As you look over the data below, please find each line where the word "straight" appears, then copy it.

*** Opening DATA EXTRACT ***

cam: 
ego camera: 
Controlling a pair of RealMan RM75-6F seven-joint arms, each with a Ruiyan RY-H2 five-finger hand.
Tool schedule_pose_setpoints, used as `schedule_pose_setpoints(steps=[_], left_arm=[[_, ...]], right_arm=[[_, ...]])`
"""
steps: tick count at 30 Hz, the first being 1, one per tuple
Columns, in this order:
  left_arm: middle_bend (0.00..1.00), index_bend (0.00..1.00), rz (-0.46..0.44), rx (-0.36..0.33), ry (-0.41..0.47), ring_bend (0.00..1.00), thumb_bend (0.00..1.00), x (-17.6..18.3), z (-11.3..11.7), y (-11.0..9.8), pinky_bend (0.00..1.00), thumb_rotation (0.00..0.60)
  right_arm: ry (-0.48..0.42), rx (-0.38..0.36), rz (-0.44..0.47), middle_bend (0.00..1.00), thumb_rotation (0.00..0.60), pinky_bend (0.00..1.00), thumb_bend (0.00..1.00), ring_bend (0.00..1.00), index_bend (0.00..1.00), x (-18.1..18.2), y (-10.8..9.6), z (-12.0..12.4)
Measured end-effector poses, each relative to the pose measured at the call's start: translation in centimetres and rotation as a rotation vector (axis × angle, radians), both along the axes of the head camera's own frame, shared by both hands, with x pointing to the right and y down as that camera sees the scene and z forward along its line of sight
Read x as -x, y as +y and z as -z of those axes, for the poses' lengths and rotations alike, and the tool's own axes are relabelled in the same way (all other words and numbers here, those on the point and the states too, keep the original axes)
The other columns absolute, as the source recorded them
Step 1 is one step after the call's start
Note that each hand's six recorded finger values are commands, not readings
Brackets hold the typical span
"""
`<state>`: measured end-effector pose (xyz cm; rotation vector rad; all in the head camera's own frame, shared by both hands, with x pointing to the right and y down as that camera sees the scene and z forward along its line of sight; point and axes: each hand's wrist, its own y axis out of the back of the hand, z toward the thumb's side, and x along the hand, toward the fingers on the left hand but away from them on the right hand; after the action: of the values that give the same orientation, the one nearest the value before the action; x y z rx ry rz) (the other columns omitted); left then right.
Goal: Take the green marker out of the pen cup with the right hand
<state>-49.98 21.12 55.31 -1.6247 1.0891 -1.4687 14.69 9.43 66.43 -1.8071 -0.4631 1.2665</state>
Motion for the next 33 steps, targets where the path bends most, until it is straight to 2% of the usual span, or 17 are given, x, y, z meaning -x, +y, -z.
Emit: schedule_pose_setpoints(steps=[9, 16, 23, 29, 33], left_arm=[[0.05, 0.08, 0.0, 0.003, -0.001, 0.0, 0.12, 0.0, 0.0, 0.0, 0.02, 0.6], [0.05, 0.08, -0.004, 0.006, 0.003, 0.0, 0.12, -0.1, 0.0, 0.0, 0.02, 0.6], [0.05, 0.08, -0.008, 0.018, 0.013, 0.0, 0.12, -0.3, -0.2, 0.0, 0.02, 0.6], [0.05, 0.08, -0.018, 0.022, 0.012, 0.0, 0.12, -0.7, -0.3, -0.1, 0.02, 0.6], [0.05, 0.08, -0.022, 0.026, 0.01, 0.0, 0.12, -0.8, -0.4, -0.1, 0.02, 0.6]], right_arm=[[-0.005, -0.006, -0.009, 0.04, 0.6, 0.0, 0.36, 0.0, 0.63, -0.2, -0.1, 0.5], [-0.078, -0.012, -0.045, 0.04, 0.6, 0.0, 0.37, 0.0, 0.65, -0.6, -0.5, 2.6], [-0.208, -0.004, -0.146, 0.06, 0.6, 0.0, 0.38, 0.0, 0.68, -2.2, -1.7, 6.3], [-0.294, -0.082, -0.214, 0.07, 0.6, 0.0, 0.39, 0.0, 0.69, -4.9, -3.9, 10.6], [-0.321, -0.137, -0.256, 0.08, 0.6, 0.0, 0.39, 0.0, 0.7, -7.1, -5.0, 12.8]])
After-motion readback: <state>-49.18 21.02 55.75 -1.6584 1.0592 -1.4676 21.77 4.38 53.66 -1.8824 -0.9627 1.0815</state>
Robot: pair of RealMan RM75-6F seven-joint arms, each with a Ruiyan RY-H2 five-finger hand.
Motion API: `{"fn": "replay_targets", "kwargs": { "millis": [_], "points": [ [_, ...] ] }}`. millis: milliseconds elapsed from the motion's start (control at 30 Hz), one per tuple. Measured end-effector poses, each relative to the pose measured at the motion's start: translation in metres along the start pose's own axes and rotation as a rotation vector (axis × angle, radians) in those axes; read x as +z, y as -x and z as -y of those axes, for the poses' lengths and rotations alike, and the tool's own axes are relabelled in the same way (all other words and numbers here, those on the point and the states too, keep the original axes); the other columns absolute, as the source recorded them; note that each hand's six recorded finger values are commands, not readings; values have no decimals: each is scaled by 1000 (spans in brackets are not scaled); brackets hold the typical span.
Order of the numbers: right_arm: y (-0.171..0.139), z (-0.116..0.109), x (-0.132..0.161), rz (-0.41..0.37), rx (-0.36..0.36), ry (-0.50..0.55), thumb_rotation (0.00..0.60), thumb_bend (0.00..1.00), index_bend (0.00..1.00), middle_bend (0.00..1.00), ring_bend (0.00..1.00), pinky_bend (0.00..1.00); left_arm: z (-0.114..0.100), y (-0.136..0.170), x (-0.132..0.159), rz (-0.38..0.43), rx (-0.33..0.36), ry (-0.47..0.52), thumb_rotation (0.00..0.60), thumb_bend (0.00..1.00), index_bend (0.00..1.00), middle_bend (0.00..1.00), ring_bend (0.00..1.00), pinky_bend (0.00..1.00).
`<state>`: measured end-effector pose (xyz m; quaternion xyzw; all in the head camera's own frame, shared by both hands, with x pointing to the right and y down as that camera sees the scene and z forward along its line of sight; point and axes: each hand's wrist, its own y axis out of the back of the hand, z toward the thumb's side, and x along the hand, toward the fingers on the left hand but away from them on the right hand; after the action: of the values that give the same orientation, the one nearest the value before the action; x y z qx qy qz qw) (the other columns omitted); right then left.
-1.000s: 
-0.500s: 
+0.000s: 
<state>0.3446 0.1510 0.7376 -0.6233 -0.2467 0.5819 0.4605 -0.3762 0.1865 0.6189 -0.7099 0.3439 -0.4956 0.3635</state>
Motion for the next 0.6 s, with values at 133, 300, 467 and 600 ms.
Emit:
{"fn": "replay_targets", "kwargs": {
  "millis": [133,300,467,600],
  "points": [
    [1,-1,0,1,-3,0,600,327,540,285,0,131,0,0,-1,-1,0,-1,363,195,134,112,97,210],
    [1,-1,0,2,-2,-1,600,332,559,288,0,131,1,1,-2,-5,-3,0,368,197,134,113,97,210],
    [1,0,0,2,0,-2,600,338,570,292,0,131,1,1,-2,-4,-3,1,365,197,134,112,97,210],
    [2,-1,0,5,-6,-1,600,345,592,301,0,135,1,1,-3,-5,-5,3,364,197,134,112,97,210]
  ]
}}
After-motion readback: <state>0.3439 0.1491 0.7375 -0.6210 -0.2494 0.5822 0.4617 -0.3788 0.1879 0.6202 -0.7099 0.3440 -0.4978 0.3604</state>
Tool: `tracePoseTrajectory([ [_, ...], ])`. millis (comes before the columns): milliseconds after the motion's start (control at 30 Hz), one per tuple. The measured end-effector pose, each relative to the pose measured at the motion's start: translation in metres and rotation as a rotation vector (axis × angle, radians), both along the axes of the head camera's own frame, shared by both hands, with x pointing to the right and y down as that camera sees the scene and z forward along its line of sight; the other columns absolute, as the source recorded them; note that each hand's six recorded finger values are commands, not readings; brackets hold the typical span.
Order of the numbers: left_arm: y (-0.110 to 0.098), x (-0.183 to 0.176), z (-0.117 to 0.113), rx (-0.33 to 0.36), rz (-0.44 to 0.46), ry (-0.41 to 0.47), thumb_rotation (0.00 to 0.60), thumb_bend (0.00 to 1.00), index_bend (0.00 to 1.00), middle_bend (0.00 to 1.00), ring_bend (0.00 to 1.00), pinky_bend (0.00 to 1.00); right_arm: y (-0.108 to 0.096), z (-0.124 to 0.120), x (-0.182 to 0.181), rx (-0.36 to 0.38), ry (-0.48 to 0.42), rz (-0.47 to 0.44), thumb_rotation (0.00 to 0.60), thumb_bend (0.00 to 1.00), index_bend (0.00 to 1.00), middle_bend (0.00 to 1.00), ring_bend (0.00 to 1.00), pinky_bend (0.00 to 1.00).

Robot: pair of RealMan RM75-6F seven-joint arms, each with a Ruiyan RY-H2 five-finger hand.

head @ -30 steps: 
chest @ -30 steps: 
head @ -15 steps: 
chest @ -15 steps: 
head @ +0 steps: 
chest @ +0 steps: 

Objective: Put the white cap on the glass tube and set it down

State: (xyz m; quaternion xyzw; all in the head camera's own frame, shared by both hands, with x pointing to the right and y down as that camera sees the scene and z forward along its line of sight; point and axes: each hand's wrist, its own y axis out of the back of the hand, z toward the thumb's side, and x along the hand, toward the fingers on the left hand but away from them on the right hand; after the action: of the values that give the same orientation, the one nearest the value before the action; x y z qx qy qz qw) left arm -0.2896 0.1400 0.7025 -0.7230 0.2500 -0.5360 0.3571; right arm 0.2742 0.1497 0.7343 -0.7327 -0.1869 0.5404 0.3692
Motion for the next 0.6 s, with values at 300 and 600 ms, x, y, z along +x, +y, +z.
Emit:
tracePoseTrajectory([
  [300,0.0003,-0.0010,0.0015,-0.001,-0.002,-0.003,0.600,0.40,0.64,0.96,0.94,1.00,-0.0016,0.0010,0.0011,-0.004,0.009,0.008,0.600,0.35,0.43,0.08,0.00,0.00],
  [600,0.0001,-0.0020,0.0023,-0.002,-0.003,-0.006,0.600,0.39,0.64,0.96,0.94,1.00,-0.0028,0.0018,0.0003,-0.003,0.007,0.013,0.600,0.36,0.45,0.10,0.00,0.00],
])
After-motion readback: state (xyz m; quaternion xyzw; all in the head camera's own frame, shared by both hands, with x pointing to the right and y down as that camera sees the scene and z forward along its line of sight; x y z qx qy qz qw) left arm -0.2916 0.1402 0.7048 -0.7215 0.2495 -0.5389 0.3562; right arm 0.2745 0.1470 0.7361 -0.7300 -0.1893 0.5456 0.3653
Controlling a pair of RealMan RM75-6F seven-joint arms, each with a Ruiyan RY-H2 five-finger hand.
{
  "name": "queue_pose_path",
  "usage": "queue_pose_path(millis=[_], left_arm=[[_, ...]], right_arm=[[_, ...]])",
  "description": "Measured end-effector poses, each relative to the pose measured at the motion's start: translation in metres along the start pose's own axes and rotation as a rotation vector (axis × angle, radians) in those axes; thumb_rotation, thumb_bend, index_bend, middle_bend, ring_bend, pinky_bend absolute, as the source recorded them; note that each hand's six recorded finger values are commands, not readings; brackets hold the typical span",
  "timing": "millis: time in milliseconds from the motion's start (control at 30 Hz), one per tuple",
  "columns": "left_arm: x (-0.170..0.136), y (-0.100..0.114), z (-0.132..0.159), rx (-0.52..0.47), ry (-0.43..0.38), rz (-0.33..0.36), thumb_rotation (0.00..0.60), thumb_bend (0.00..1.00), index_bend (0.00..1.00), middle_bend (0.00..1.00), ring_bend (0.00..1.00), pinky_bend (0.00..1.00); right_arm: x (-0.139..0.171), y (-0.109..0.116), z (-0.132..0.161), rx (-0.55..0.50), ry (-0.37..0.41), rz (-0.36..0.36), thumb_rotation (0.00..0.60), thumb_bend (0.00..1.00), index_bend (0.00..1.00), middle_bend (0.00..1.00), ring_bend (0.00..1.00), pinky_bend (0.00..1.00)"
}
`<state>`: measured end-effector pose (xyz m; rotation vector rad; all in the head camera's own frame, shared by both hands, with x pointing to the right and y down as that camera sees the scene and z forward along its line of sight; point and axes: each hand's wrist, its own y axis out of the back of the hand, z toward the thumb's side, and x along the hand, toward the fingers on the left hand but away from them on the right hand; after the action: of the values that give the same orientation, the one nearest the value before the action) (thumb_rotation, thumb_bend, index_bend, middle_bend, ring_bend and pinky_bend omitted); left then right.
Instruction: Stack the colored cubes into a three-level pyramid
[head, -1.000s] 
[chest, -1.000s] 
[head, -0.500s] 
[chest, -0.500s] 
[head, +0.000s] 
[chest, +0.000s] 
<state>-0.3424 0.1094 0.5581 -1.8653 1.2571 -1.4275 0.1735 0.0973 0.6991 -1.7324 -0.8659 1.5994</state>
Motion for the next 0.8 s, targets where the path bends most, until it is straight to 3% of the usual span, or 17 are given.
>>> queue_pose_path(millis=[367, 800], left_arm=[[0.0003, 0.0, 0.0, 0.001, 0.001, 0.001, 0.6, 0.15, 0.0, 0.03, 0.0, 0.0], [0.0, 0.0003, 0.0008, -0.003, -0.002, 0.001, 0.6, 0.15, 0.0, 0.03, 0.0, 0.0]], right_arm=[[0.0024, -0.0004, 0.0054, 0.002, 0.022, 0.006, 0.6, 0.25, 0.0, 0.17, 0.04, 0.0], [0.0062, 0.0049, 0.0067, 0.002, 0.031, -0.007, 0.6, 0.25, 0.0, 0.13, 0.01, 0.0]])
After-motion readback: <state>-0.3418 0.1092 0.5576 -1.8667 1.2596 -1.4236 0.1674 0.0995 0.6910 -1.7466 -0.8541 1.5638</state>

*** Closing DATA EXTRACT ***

- **OUTPUT OF THE TASK**:
Motion for the next 33 steps, targets where the path bends most, until it is straight to 2% of the usual span, or 17 are given, x, y, z meaning -x, +y, -z.
Motion for the next 0.8 s, targets where the path bends most, until it is straight to 3% of the usual span, or 17 are given.

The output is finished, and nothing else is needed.